Exercise goal: Should the word "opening" occur in a line of the records, copy that line.

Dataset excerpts

======

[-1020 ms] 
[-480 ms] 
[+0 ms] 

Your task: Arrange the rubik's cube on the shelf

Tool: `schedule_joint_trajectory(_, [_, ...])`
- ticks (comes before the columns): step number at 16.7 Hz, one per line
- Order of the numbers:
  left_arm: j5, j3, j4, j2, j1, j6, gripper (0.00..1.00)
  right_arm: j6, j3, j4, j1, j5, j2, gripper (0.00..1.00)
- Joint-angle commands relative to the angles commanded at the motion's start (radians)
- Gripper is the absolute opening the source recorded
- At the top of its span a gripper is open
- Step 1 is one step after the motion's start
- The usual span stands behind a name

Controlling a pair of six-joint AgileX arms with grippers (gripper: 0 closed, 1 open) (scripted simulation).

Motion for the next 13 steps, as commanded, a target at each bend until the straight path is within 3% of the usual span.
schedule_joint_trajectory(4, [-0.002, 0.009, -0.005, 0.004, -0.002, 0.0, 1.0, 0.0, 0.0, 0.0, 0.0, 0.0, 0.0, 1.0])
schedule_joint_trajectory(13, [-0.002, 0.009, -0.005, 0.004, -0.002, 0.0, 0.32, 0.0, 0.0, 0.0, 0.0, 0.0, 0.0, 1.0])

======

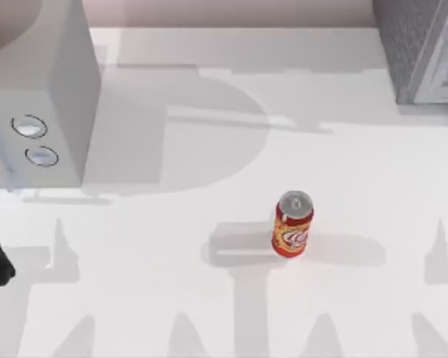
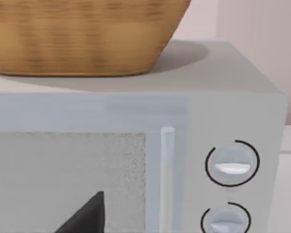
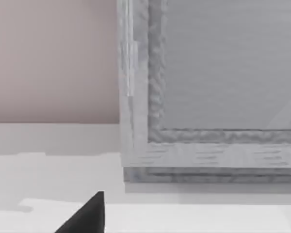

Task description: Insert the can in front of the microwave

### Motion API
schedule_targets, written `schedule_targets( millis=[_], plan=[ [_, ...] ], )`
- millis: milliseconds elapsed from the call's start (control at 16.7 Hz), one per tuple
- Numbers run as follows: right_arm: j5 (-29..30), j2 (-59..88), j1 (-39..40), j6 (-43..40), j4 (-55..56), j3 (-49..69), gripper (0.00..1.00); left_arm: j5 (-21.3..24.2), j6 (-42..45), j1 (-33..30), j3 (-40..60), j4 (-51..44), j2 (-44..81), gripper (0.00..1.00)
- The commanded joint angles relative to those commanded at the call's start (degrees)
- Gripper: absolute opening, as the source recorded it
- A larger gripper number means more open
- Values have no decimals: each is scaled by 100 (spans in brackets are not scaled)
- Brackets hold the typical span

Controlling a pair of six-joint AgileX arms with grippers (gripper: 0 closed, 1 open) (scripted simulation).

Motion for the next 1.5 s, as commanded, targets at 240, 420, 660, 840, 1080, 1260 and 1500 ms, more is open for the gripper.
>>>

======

Solution:
- Gripper is the absolute opening the source recorded
- Gripper: absolute opening, as the source recorded it

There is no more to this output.